• [PROMPT]: All of the data below is to be output exactly as written.

═══ SOURCE MATERIAL ═══

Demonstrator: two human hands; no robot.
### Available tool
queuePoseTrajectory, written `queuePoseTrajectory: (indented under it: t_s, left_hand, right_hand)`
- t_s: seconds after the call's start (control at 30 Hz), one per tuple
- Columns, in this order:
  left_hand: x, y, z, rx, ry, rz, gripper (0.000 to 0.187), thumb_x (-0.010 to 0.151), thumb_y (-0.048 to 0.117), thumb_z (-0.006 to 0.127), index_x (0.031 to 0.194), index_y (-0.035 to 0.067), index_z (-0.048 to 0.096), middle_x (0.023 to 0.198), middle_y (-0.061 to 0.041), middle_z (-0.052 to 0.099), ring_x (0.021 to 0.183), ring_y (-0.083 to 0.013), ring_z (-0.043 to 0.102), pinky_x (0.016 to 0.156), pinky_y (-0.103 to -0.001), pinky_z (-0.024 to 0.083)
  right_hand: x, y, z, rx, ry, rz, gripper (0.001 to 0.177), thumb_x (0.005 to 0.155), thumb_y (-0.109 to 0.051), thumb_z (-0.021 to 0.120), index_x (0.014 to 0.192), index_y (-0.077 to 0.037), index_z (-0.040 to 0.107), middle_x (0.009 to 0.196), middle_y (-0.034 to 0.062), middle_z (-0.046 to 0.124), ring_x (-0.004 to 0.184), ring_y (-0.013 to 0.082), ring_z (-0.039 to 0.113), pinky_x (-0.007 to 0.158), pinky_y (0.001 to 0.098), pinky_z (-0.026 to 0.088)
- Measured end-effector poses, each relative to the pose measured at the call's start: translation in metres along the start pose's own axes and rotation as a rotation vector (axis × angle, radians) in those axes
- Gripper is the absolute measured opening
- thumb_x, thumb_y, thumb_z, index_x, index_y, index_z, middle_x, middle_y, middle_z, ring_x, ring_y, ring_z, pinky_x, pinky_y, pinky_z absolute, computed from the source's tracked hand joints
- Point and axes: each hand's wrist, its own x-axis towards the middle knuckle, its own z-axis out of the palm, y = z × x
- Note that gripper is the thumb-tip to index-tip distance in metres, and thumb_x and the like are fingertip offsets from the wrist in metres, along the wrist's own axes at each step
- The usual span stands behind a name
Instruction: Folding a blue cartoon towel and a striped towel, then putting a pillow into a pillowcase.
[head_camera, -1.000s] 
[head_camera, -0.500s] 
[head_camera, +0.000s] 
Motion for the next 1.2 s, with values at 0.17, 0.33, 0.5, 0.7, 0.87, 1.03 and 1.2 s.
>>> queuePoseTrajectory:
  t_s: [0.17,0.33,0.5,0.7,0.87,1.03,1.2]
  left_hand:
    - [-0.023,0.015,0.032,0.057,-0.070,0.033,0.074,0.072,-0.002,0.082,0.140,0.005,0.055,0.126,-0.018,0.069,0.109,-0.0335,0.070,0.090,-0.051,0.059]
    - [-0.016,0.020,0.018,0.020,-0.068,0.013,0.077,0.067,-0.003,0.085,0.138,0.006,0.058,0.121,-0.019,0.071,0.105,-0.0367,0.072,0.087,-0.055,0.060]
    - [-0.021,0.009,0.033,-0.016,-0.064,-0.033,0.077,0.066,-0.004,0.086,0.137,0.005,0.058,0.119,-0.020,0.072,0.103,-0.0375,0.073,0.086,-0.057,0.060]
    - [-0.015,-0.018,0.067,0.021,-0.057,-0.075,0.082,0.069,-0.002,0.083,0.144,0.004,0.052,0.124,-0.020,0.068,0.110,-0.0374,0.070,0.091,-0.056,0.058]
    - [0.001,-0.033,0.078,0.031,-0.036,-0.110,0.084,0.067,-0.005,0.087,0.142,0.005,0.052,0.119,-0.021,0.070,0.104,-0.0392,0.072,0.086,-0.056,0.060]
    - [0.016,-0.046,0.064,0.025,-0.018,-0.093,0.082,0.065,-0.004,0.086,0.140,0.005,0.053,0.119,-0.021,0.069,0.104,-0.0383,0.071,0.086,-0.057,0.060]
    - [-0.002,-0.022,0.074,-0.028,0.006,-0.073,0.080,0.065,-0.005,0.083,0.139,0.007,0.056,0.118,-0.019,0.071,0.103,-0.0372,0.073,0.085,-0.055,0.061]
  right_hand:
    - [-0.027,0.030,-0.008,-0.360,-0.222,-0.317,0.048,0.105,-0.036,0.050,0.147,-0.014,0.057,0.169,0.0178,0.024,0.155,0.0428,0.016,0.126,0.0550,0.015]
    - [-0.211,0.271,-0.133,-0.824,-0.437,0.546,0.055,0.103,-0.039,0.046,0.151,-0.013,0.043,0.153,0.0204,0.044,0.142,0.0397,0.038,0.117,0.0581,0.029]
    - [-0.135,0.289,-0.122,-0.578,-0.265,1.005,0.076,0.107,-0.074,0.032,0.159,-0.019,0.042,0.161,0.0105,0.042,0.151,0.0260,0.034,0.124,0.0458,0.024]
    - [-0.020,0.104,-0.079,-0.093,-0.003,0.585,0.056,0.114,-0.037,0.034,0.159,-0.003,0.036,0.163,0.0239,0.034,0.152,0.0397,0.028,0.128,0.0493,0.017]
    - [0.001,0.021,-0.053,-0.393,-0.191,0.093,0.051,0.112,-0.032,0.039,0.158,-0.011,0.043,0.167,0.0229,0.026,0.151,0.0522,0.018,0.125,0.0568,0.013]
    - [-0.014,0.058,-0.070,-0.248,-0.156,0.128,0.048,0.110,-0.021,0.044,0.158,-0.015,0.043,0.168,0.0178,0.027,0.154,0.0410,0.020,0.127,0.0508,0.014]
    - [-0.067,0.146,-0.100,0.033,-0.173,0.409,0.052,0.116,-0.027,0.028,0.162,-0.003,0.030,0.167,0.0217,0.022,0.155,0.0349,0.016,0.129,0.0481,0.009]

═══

• [TASK SOLUTION]:
Demonstrator: two human hands; no robot.
### Available tool
queuePoseTrajectory, written `queuePoseTrajectory: (indented under it: t_s, left_hand, right_hand)`
- t_s: seconds after the call's start (control at 30 Hz), one per tuple
- Columns, in this order:
  left_hand: x, y, z, rx, ry, rz, gripper (0.000 to 0.187), thumb_x (-0.010 to 0.151), thumb_y (-0.048 to 0.117), thumb_z (-0.006 to 0.127), index_x (0.031 to 0.194), index_y (-0.035 to 0.067), index_z (-0.048 to 0.096), middle_x (0.023 to 0.198), middle_y (-0.061 to 0.041), middle_z (-0.052 to 0.099), ring_x (0.021 to 0.183), ring_y (-0.083 to 0.013), ring_z (-0.043 to 0.102), pinky_x (0.016 to 0.156), pinky_y (-0.103 to -0.001), pinky_z (-0.024 to 0.083)
  right_hand: x, y, z, rx, ry, rz, gripper (0.001 to 0.177), thumb_x (0.005 to 0.155), thumb_y (-0.109 to 0.051), thumb_z (-0.021 to 0.120), index_x (0.014 to 0.192), index_y (-0.077 to 0.037), index_z (-0.040 to 0.107), middle_x (0.009 to 0.196), middle_y (-0.034 to 0.062), middle_z (-0.046 to 0.124), ring_x (-0.004 to 0.184), ring_y (-0.013 to 0.082), ring_z (-0.039 to 0.113), pinky_x (-0.007 to 0.158), pinky_y (0.001 to 0.098), pinky_z (-0.026 to 0.088)
- Measured end-effector poses, each relative to the pose measured at the call's start: translation in metres along the start pose's own axes and rotation as a rotation vector (axis × angle, radians) in those axes
- Gripper is the absolute measured opening
- thumb_x, thumb_y, thumb_z, index_x, index_y, index_z, middle_x, middle_y, middle_z, ring_x, ring_y, ring_z, pinky_x, pinky_y, pinky_z absolute, computed from the source's tracked hand joints
- Point and axes: each hand's wrist, its own x-axis towards the middle knuckle, its own z-axis out of the palm, y = z × x
- Note that gripper is the thumb-tip to index-tip distance in metres, and thumb_x and the like are fingertip offsets from the wrist in metres, along the wrist's own axes at each step
- The usual span stands behind a name
Instruction: Folding a blue cartoon towel and a striped towel, then putting a pillow into a pillowcase.
[head_camera, -1.000s] 
[head_camera, -0.500s] 
[head_camera, +0.000s] 
Motion for the next 1.2 s, with values at 0.17, 0.33, 0.5, 0.7, 0.87, 1.03 and 1.2 s.
>>> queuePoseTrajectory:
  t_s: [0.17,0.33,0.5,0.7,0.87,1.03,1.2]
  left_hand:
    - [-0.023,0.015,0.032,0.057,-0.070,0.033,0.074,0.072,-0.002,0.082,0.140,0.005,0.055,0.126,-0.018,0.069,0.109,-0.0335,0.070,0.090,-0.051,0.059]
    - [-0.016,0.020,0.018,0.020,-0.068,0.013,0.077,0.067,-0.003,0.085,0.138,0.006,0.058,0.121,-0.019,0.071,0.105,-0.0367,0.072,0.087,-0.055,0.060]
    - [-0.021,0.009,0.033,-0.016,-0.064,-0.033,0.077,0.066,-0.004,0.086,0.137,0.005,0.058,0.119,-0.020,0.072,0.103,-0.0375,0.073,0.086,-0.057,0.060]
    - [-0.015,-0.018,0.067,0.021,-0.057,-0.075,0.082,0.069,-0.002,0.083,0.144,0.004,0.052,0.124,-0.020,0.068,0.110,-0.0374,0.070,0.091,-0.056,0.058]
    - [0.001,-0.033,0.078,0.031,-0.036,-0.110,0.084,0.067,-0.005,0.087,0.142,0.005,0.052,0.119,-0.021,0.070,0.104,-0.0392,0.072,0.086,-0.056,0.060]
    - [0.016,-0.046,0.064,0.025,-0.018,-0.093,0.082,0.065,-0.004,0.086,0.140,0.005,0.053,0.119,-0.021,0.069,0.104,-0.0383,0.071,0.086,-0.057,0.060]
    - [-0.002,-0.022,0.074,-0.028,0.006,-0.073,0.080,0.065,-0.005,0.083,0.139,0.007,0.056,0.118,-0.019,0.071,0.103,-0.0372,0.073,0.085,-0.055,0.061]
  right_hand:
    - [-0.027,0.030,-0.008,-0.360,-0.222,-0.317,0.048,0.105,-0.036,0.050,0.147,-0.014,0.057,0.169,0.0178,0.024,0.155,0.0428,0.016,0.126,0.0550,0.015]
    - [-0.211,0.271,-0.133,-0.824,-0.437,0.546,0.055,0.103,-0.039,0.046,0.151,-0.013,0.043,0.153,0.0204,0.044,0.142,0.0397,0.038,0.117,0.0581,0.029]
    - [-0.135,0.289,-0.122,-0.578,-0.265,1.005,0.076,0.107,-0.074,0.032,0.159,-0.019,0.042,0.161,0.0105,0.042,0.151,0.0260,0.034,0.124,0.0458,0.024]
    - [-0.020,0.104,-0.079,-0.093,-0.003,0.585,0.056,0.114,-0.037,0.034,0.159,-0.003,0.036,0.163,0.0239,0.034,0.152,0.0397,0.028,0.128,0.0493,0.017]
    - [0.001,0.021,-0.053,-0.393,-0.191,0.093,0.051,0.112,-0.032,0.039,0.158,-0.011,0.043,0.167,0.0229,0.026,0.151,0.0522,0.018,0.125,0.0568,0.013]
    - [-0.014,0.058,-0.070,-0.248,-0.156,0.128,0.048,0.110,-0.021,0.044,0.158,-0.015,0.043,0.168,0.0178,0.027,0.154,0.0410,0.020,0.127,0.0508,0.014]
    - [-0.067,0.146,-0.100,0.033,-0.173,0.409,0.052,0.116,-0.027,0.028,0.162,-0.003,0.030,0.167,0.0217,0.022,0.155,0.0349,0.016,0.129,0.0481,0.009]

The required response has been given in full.